# Task item
The full listing should be written out verbatim, and its images should be dropped.

# Dataset excerpts
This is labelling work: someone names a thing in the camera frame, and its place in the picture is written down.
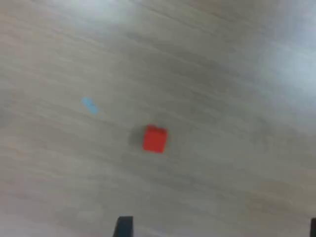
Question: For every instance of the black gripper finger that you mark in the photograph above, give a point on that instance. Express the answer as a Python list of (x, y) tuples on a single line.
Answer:
[(123, 228), (313, 229)]

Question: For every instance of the red cube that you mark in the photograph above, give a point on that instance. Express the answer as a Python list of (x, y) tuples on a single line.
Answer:
[(155, 140)]

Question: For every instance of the blue tape piece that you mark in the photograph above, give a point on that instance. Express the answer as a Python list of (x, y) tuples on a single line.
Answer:
[(90, 105)]

# Written answer
This is labelling work: someone names a thing in the camera frame, and its place in the picture is written down.
Question: For every instance of the black gripper finger that you mark in the photograph above, give a point on that instance. Express the answer as a Python list of (x, y) tuples on a single line.
Answer:
[(123, 228), (313, 229)]

Question: For every instance of the red cube that you mark in the photograph above, give a point on that instance. Express the answer as a Python list of (x, y) tuples on a single line.
Answer:
[(155, 140)]

Question: For every instance of the blue tape piece that you mark in the photograph above, give a point on that instance. Express the answer as a Python list of (x, y) tuples on a single line.
Answer:
[(90, 105)]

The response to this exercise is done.